Bir annenin çocuk isteme hakkının kutsal olduğunu anlatan İtil, sözlerini şöyle sürdürdü: "Bunu da eşinin rızası ile AB'nin getirdiği sıkı sözleşmelere uyarak yerine getiriyorsa bence bunu insan hakları açısından incelemek gerekir. Gayriresmi yollardan illegal yollardan iyi denetlenmeyen merkezlerde, hastalık taşıyıcısı olup olmadığı bilinmeyen spermlerle ya da yumurtalarla taşımayı kimse kabul etmez. Ama insan haklarını da çiğnememek lazım."

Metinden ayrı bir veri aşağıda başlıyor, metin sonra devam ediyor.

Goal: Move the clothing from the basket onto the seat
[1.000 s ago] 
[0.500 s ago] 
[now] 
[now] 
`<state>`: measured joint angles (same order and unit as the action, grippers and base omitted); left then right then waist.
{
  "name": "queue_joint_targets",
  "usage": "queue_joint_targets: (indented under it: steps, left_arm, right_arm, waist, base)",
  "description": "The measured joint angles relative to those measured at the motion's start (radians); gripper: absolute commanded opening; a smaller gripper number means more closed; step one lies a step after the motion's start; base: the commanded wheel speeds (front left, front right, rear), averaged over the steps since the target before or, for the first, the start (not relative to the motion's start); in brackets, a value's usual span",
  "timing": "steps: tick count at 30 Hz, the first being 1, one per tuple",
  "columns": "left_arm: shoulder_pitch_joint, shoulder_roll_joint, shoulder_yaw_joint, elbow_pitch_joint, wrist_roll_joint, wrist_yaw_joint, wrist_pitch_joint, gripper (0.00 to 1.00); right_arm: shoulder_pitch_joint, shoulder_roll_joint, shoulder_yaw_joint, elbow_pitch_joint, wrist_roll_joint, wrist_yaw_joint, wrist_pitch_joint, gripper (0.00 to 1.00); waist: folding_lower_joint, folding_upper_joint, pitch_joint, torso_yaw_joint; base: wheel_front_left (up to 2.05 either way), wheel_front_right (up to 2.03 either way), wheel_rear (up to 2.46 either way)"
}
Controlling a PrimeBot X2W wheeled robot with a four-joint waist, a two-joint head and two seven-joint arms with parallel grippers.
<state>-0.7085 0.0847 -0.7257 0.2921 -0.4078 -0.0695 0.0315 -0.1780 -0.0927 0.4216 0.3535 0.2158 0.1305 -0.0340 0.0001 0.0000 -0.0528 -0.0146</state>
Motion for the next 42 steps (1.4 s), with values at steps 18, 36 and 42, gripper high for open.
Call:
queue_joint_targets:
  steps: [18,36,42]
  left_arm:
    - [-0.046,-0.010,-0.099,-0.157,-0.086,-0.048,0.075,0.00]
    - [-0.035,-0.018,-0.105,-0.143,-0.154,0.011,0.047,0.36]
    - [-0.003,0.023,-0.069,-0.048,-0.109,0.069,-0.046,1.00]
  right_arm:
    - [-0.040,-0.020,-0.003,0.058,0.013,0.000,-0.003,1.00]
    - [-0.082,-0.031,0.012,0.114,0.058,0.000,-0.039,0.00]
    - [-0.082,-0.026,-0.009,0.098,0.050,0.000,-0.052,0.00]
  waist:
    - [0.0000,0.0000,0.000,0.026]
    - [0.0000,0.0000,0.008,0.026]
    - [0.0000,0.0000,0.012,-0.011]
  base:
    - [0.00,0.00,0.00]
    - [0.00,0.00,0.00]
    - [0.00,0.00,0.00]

SAĞLIKLI BİR ŞEKİLDE YENİDEN DEĞERLENDİRİLMELİ
Uygulamanın kontrolünün son derece zor olduğunu da belirten Prof.Dr. İsmail Mete İtil, yapılacak yasaklama ile kontrolün tamamen elden çıkacağını savundu.

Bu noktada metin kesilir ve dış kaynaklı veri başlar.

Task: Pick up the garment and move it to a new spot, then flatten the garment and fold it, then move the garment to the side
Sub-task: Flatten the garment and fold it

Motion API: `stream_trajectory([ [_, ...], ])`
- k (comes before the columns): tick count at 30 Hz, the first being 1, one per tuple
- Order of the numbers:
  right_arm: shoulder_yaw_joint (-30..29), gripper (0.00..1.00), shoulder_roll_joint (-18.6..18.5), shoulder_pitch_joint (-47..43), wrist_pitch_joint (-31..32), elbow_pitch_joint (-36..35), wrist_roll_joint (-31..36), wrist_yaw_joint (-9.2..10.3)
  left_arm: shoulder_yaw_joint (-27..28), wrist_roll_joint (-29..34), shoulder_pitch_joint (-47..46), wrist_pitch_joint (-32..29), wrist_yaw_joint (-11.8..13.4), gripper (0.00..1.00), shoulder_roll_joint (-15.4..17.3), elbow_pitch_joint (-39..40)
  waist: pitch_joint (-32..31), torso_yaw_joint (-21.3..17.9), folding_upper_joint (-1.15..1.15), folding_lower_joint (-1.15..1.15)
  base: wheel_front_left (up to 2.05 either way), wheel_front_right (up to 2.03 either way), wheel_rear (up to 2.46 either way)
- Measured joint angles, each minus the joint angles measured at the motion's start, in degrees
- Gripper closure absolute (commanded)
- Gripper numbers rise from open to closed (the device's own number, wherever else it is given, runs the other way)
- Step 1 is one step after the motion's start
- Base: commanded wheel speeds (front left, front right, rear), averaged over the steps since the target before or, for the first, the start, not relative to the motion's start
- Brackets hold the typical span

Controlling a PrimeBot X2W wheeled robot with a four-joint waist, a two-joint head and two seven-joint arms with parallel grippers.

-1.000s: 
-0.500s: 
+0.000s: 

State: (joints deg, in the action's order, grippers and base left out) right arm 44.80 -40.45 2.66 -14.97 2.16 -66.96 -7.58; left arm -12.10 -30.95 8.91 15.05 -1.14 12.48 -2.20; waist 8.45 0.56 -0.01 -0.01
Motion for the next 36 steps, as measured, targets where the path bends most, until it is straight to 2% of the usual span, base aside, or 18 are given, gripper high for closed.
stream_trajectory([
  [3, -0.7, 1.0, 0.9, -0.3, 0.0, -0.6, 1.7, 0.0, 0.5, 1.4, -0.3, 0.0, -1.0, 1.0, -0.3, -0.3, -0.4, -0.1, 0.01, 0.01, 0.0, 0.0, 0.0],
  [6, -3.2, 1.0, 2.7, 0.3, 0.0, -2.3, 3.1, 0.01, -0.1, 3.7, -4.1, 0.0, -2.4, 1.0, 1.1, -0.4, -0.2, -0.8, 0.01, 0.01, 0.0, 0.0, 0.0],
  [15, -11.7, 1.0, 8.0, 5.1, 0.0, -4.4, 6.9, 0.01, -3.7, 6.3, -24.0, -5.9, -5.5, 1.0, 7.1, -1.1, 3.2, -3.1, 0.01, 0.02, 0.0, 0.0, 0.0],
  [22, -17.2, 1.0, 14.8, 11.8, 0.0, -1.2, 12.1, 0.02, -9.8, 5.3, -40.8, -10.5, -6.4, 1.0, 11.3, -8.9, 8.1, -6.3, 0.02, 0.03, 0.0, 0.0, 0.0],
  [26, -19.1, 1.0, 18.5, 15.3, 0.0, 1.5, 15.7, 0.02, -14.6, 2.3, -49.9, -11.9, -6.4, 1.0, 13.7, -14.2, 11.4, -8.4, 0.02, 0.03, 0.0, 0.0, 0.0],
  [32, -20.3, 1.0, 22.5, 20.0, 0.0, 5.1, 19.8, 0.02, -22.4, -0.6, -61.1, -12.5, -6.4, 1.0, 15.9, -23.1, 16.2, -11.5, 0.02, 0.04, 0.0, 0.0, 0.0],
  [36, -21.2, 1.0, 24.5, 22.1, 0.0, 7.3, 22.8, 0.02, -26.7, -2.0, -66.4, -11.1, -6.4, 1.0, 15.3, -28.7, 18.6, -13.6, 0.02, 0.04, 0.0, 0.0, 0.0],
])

Türk Jinekoloji ve Obstetrik Derneği (TJOD) Genel Başkanı Prof.Dr. İsmail Mete İtil, şunları söyledi: "Bu durumun kontrolü çok zor bir şey. Neyin ne olduğunu belirlemek için DNA testi lazım. Ama globalleşen bir dünyada böyle bir uygulama mantıksız. Genetik köken araştırması yapılamaz bu şartlarda. Ayrıca 35 yaşına kadar olan annelerde embriyo transferi ile ilgili sıkıntılar var. Bu yönetmelikte tüp bebek yönteminin uygulanmasında başarının önünü kesecek bazı uygulamalar mevcut. Bu yönetmeliğin baştan ele alınması ve iyice tartışıldıktan sonra tekrar gündeme getirilmesi gerekir. Bu tip tartışmalara yol açmak doğru değil. Soyumuz nesebimiz kuruyor ya da elden gidiyor gibi gerçekle ilgili olmayan, üstelik bu yola başvurmuş çok az da olsa kişileri rencide etmek ve ülkede böyle bir tartışma meydana getirmek son derece yanlış. Bu şöyle denilebilirdi, (Denetlenmemiş merkezlerde nakledilmemesi, hastalık taşıyıp taşımadığının kontrol edilmesinden sonra) şeklinde olabilirdi."

OLAY YENİDEN DEĞERLENDİRİLMELİ
Türk Medeni Kanunu ve TCK'daki boşlukların bu açıdan tekrar değerlendirilmesi gerektiğini anlatan İtil, sözlerini şöyle sürdürdü: "Tüp bebek yöntemleri çok ilerledi dünyada. Ama sanki dünyada hiç uygulanmayan bir yöntem hiç uygulanmıyormuş gibi, sanki Avrupa Birliği'nde insan hakları açısından bu tip ayrıcalıklar hiç verilmiyormuş gibi bir yaklaşım içerisinde, üstelik soyumuz açısından büyük sakınca ortaya çıkarıyormuş gibi tartışma çok yanlış. Bu tartışma bu zeminde açılmaması gerekir. Bunun etik komisyonlarca iyice değerlendirildikten sonra Avrupa'daki hukuksal statü iyice incelendikten sonra ve TCK'da aslında bu durum için öngörülmemiş, bu durum için konulmamış maddeleri de bir şekilde yorumlayıp bu duruma uydurarak bu durum çözülemez. Bence bunun sağlıklı bir şekilde yeniden değerlendirilmesi gerekir."